Supplied material:
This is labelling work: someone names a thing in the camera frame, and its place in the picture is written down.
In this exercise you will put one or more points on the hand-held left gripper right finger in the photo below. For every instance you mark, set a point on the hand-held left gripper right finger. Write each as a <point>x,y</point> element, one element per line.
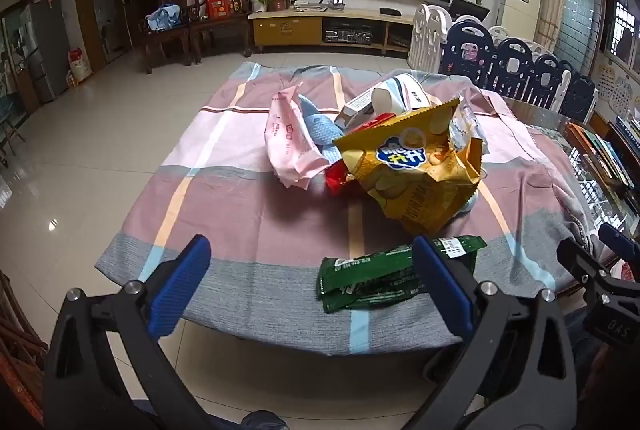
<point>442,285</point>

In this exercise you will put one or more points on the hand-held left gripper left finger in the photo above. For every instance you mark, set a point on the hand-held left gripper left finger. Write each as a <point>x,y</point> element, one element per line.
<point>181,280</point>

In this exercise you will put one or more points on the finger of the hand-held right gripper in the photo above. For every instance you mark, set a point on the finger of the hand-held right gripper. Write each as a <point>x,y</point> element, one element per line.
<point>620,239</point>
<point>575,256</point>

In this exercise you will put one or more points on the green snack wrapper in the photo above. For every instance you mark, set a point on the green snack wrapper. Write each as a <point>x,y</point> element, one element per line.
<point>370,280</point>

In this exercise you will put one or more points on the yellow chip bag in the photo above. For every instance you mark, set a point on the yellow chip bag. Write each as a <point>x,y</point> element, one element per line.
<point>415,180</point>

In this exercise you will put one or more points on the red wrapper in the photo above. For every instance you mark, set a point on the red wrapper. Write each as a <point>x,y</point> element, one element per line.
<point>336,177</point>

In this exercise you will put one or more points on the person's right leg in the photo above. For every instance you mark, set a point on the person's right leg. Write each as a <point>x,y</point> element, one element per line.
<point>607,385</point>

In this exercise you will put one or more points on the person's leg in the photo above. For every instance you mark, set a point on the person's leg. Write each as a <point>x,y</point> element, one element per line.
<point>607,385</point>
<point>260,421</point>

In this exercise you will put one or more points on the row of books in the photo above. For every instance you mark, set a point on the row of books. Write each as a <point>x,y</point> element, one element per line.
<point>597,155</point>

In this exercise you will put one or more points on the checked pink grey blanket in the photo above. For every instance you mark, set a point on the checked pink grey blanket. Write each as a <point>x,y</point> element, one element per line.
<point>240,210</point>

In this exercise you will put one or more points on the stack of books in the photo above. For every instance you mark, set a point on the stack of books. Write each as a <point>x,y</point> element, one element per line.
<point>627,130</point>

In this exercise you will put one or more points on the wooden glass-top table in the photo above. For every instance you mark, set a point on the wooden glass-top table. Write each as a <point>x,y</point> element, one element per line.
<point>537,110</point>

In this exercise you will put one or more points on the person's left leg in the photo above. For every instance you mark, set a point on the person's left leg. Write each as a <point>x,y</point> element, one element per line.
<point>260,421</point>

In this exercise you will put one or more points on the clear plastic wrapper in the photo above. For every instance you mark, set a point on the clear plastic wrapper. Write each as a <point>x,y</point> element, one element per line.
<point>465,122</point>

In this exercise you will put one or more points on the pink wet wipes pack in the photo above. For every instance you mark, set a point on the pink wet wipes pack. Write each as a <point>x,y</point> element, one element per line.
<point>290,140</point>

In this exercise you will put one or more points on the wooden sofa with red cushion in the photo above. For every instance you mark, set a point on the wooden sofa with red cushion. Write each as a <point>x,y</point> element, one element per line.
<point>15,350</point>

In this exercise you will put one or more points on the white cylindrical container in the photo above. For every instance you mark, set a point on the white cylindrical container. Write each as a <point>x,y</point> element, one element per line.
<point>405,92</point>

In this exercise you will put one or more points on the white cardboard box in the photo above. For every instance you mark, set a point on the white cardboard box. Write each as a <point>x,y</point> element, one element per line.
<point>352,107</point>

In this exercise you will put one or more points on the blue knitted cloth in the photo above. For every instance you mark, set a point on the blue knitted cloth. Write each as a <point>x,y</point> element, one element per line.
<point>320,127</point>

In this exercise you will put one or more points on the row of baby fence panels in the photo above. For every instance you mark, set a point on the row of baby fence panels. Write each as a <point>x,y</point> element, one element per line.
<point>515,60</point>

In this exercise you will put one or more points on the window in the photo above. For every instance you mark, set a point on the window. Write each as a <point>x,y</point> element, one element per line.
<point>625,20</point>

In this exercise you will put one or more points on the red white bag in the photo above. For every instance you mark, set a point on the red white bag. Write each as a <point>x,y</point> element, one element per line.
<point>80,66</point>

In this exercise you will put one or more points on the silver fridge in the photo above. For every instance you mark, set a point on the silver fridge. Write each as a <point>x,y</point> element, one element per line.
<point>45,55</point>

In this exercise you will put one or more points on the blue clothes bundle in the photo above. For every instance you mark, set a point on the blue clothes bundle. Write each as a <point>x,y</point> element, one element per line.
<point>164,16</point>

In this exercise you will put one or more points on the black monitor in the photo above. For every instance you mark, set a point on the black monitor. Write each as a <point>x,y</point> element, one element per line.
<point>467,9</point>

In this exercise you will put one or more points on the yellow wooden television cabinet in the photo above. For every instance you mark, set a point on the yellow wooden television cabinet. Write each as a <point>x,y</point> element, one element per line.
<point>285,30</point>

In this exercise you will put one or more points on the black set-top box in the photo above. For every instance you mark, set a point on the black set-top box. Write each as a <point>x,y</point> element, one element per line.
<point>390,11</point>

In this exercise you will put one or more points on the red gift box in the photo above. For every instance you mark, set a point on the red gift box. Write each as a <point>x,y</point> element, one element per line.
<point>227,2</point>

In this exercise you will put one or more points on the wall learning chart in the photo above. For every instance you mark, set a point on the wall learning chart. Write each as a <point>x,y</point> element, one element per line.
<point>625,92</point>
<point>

Directions for this task:
How many lines of the entries hold the word "left"? Respond with the number alone.

Response to the task:
3